Records from a data collection:
Segment Open

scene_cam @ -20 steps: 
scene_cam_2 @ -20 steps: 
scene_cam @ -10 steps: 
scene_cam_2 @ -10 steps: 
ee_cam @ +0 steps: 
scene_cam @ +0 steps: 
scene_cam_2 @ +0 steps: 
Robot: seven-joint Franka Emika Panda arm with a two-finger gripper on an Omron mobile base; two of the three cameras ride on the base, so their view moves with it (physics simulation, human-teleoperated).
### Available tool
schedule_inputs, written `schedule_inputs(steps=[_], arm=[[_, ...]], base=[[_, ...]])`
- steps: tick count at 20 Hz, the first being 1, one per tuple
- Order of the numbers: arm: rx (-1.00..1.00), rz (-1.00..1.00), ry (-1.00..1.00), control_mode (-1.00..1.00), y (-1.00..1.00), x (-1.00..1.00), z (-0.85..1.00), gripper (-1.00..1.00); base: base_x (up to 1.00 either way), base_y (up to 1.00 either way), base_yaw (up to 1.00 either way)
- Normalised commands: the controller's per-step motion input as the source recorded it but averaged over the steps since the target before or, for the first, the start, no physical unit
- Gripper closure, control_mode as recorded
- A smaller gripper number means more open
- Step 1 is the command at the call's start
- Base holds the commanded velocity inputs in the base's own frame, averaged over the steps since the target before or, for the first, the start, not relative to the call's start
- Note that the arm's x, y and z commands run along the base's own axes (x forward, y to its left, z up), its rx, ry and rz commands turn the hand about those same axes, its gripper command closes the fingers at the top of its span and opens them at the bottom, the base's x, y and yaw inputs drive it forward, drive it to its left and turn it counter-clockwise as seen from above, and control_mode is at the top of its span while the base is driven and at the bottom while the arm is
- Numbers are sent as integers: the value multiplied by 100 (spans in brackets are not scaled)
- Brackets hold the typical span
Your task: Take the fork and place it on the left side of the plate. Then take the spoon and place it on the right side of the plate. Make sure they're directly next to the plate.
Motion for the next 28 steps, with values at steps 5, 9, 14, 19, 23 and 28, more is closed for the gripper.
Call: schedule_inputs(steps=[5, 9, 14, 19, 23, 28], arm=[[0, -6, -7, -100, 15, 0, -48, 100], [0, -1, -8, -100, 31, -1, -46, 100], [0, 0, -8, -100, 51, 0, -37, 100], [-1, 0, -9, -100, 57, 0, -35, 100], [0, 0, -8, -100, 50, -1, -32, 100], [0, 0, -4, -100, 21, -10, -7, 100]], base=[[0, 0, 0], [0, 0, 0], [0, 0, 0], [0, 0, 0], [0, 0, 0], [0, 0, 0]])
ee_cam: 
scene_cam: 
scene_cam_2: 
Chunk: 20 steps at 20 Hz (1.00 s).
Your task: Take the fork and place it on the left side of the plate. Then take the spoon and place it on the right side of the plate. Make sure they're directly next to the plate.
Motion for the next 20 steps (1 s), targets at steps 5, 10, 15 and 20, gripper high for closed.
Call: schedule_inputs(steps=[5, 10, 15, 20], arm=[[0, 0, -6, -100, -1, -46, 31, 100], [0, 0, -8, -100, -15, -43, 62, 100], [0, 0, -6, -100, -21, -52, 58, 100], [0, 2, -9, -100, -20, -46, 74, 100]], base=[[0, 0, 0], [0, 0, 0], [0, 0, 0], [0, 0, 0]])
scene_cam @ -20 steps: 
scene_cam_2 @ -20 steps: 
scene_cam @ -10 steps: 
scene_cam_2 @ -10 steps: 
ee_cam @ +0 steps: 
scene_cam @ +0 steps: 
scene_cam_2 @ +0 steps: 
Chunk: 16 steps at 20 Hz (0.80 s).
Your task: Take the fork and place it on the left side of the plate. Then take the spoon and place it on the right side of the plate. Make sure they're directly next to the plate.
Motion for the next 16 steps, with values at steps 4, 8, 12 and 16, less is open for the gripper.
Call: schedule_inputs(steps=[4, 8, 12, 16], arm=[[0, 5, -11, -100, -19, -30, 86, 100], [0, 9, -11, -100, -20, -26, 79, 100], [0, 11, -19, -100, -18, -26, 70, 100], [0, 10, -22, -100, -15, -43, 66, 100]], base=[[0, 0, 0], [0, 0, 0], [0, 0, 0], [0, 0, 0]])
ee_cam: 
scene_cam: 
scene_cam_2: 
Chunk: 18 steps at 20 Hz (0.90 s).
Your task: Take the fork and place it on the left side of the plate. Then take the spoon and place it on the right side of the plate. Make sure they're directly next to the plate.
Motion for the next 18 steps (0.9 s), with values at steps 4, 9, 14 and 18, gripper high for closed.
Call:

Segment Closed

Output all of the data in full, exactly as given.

scene_cam @ -20 steps: 
scene_cam_2 @ -20 steps: 
scene_cam @ -10 steps: 
scene_cam_2 @ -10 steps: 
ee_cam @ +0 steps: 
scene_cam @ +0 steps: 
scene_cam_2 @ +0 steps: 
Robot: seven-joint Franka Emika Panda arm with a two-finger gripper on an Omron mobile base; two of the three cameras ride on the base, so their view moves with it (physics simulation, human-teleoperated).
### Available tool
schedule_inputs, written `schedule_inputs(steps=[_], arm=[[_, ...]], base=[[_, ...]])`
- steps: tick count at 20 Hz, the first being 1, one per tuple
- Order of the numbers: arm: rx (-1.00..1.00), rz (-1.00..1.00), ry (-1.00..1.00), control_mode (-1.00..1.00), y (-1.00..1.00), x (-1.00..1.00), z (-0.85..1.00), gripper (-1.00..1.00); base: base_x (up to 1.00 either way), base_y (up to 1.00 either way), base_yaw (up to 1.00 either way)
- Normalised commands: the controller's per-step motion input as the source recorded it but averaged over the steps since the target before or, for the first, the start, no physical unit
- Gripper closure, control_mode as recorded
- A smaller gripper number means more open
- Step 1 is the command at the call's start
- Base holds the commanded velocity inputs in the base's own frame, averaged over the steps since the target before or, for the first, the start, not relative to the call's start
- Note that the arm's x, y and z commands run along the base's own axes (x forward, y to its left, z up), its rx, ry and rz commands turn the hand about those same axes, its gripper command closes the fingers at the top of its span and opens them at the bottom, the base's x, y and yaw inputs drive it forward, drive it to its left and turn it counter-clockwise as seen from above, and control_mode is at the top of its span while the base is driven and at the bottom while the arm is
- Numbers are sent as integers: the value multiplied by 100 (spans in brackets are not scaled)
- Brackets hold the typical span
Your task: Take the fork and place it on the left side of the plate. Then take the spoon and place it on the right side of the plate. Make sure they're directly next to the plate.
Motion for the next 28 steps, with values at steps 5, 9, 14, 19, 23 and 28, more is closed for the gripper.
Call: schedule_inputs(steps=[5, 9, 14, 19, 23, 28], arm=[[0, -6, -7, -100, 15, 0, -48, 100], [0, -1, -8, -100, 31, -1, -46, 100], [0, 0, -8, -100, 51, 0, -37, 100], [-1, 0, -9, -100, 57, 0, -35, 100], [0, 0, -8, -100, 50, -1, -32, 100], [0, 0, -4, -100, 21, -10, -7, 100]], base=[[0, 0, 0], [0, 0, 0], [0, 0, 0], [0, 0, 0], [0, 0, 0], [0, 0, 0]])
ee_cam: 
scene_cam: 
scene_cam_2: 
Chunk: 20 steps at 20 Hz (1.00 s).
Your task: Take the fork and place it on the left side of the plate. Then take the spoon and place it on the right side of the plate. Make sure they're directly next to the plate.
Motion for the next 20 steps (1 s), targets at steps 5, 10, 15 and 20, gripper high for closed.
Call: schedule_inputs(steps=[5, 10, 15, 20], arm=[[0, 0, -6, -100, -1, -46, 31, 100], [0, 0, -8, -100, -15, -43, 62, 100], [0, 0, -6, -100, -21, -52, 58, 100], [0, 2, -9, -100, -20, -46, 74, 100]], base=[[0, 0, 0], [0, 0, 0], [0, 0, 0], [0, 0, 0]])
scene_cam @ -20 steps: 
scene_cam_2 @ -20 steps: 
scene_cam @ -10 steps: 
scene_cam_2 @ -10 steps: 
ee_cam @ +0 steps: 
scene_cam @ +0 steps: 
scene_cam_2 @ +0 steps: 
Chunk: 16 steps at 20 Hz (0.80 s).
Your task: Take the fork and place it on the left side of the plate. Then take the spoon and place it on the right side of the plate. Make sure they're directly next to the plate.
Motion for the next 16 steps, with values at steps 4, 8, 12 and 16, less is open for the gripper.
Call: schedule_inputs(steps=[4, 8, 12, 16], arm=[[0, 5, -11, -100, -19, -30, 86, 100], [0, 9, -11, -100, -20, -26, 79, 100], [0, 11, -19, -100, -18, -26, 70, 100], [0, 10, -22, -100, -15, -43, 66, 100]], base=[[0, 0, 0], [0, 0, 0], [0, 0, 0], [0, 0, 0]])
ee_cam: 
scene_cam: 
scene_cam_2: 
Chunk: 18 steps at 20 Hz (0.90 s).
Your task: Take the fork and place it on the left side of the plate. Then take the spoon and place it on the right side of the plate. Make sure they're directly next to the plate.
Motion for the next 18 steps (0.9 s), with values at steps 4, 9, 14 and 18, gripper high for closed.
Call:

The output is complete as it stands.